There are two separate runs shown in the Prometheus graph below:
https://prometheus.curoverse.com/consoles/qr1hi/index.html#pctc%7B%22duration%22%3A7200%2C%22endTime%22%3A1570223940%7D
The timeline is (all times UTC):
19:24 First run submitted with requirements for 100 x 4 core nodes - https://workbench.qr1hi.arvadosapi.com/container_requests/qr1hi-xvhdp-ctw1t6m8z718emc
19:41 17 nodes with 4 cores each started
19:57 Workflow canceled
19:57 75 nodes idle
19:58 Second run submitted with edited run time requirements for 100 x 2 core nodes - https://workbench.qr1hi.arvadosapi.com/container_requests/qr1hi-xvhdp-2ry6g3l031wlygu
20:00 71 nodes idle from 1st cancelled workflow
20:03 1 node busy, 0 nodes idle
20:26 1st node child container started
20:31 2nd node for child container start
20:36 39 nodes booting for child containers
20:40 another 22 nodes start booting
20:46 final 7 nodes start booting
20:55 All 100 containers finally running
Files
Updated by Tom Clegg about 5 years ago
- File 15695-nodes.png 15695-nodes.png added
Updated by Tom Morris about 5 years ago
The 26 queued containers are some secondary artifact left over from the first cancelled run.

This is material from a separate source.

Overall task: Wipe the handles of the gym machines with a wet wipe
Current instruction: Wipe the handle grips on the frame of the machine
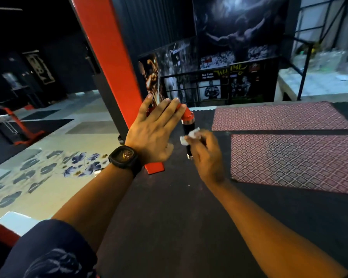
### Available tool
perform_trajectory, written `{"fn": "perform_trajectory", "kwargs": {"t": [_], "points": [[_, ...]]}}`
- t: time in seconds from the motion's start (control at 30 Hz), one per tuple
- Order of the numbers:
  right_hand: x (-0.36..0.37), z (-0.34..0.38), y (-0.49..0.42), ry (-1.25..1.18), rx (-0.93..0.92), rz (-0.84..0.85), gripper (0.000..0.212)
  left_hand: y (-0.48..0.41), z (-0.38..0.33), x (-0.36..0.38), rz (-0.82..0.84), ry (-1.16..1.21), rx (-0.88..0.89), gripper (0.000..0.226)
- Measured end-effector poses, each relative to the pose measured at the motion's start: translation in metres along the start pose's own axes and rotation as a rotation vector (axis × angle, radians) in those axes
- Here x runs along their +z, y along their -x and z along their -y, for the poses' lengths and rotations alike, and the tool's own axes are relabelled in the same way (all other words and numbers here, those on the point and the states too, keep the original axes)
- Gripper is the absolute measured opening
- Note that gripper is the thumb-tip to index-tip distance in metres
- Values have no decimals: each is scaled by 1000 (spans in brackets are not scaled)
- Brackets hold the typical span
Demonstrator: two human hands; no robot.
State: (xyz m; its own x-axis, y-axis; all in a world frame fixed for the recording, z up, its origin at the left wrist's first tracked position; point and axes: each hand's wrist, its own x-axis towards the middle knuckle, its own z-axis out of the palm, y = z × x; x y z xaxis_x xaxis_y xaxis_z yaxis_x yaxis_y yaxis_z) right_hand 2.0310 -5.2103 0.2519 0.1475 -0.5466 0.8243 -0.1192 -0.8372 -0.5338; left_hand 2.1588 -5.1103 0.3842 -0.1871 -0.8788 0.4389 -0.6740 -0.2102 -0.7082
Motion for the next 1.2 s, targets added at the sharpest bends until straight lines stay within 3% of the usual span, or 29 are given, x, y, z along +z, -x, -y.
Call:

Not sure it adds any additional info, but a run submitted over the weekend showed a normal startup profile with 120 nodes up and running within 15 minutes:
https://prometheus.curoverse.com/consoles/qr1hi/index.html#pctc%7B%22duration%22%3A21600%2C%22endTime%22%3A1570445340%7D
https://workbench.qr1hi.arvadosapi.com/container_requests/qr1hi-xvhdp-o40xgjibykcsqmk (it failed later for an unrelated reason)
Updated by Tom Clegg about 5 years ago
During the dead zone (20:00 to 20:36) containers are locked but no nodes are booting. It seems like arvados-dispatch-cloud isn't able to start new nodes. Errors would have been logged, but logs from that time are already deleted.
Config has MaxCloudOpsPerSecond=1. That seems low, but not low enough to cause starvation.
Updated by Ward Vandewege about 5 years ago
- Subject changed from Long delay before cloud dispatcher starts jobs on playground to [a-d-c] Long delay before cloud dispatcher starts jobs on playground
Updated by Tom Morris about 5 years ago
- Assigned To set to Tom Morris
- Target version set to 2019-10-23 Sprint
I'll attempt to reproduce this next week when folks are available to look at the logs before they get deleted.
Updated by Tom Morris about 5 years ago
- Target version changed from 2019-10-23 Sprint to 2019-11-06 Sprint
Updated by Tom Morris about 5 years ago
- Target version changed from 2019-11-06 Sprint to 2019-11-20 Sprint
Updated by Tom Morris about 5 years ago
- Target version changed from 2019-11-20 Sprint to 2019-12-04 Sprint
Updated by Tom Morris almost 5 years ago
- Target version changed from 2019-12-04 Sprint to 2020-01-02 Sprint
Updated by Tom Clegg almost 5 years ago
- Assigned To deleted (
Tom Morris) - Status changed from New to Closed
Problem still unknown, but hasn't happened (or hasn't been noticed) since first reported.